- [EXERCISE DESCRIPTION] Reproduce exactly, and only, the lines below from the one containing "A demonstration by" through the one containing "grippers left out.".

- [RECORDED INFORMATION]
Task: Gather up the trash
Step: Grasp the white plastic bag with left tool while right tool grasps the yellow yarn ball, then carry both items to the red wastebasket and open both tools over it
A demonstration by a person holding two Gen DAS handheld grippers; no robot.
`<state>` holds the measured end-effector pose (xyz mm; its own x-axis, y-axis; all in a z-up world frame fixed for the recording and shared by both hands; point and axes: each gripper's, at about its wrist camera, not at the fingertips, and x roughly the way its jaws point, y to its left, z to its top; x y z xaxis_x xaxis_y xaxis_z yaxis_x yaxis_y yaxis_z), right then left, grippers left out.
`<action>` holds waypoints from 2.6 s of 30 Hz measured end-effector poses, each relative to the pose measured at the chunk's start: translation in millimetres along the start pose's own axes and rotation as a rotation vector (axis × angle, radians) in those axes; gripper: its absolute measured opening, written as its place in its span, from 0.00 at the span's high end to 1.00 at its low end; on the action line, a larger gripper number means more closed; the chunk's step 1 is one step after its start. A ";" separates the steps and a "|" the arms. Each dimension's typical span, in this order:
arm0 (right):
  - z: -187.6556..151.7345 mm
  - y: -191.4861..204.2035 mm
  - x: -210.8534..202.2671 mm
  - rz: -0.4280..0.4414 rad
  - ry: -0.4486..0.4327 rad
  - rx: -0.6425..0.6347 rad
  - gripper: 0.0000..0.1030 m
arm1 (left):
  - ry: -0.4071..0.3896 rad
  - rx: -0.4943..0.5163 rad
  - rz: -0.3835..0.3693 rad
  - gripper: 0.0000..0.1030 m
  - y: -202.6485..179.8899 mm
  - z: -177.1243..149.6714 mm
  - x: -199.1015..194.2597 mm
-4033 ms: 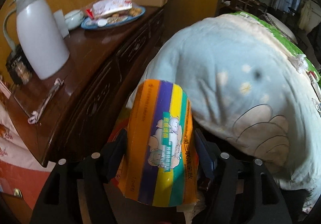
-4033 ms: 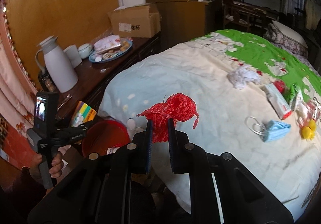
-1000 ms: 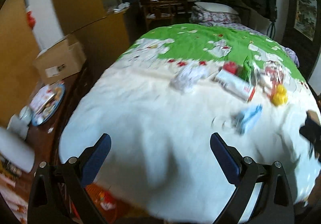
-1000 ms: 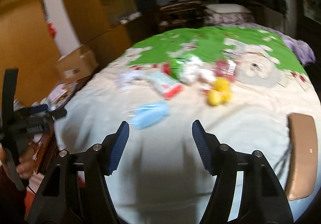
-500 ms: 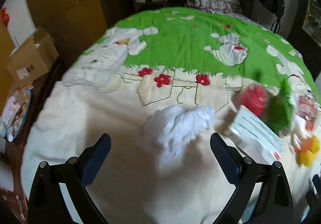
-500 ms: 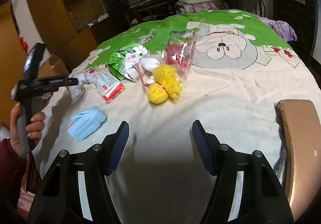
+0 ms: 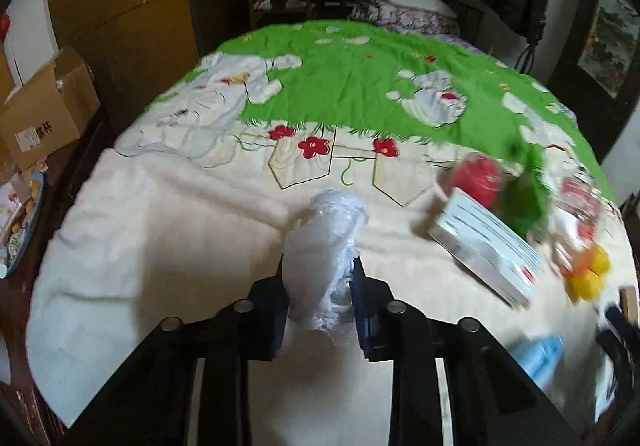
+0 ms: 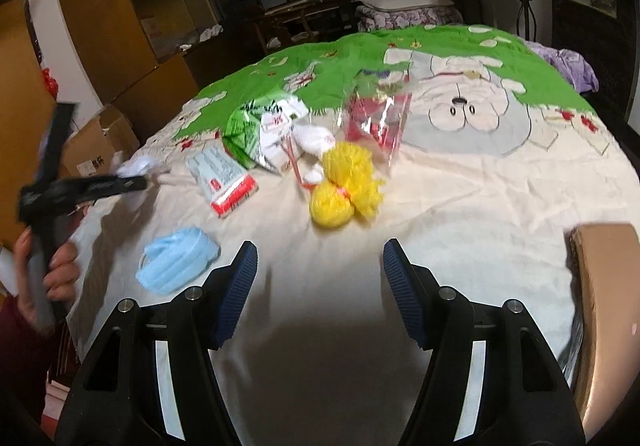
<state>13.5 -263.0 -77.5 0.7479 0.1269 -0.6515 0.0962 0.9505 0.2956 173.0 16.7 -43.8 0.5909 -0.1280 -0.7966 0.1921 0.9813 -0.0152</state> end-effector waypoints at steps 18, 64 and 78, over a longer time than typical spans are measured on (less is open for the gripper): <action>21.6 -8.7 40.1 -0.065 0.048 0.078 0.67 | -0.090 -0.052 0.007 0.73 39.0 -30.7 -86.2; -49.2 287.2 -86.4 0.369 0.076 -0.371 0.72 | 0.053 -0.537 0.195 0.59 287.3 -291.6 -170.3; -88.7 365.3 -58.4 0.462 0.206 -0.481 0.72 | 0.047 -0.630 0.281 0.20 321.2 -317.9 -178.2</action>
<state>-53.4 102.0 6.5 0.4983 0.5543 -0.6666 -0.5385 0.8005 0.2631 -119.6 400.5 -98.9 0.5139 0.1359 -0.8470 -0.4634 0.8749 -0.1408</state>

- [TASK RESULT]
A demonstration by a person holding two Gen DAS handheld grippers; no robot.
`<state>` holds the measured end-effector pose (xyz mm; its own x-axis, y-axis; all in a z-up world frame fixed for the recording and shared by both hands; point and axes: each gripper's, at about its wrist camera, not at the fingertips, and x roughly the way its jaws point, y to its left, z to its top; x y z xaxis_x xaxis_y xaxis_z yaxis_x yaxis_y yaxis_z), right then left, grippers left out.

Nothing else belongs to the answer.